The Knapsack problem implementation in R
Our own research paper ESG Scores and Price Momentum Are More Than Compatible utilized the Knapsack problem to make the ESG strategies more profitable or Momentum strategies significantly less risky. The implementation of the Knapsack problem was created in R, using slightly modified Simulated annealing optimization algorithm. Recently, we have been asked about our implementation and the code.

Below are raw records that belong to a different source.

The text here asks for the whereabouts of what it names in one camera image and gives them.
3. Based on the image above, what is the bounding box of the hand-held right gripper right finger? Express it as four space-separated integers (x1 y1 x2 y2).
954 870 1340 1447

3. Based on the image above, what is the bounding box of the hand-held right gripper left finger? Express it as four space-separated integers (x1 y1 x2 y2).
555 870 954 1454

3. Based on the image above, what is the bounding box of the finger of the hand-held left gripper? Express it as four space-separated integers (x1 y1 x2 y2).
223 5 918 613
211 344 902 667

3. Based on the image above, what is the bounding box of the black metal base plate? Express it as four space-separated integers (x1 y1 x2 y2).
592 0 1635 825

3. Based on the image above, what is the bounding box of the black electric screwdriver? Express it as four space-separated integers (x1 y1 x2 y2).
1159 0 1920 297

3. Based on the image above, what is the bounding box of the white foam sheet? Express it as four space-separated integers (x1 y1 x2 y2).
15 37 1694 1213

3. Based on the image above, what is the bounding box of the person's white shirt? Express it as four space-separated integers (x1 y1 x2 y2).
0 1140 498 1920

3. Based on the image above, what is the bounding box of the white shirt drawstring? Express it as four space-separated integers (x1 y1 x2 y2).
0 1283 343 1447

The code is commented and probably could be implemented more efficiently (in R or in another programming language). For example, R is more efficient with matrices, but the code would not be that “straightforward”. Lastly, the most important tuning parameter is the temperature decrease (the probability of accepting a new solution is falling with the rising number of iterations). Feel free to contact us with any questions or new ideas!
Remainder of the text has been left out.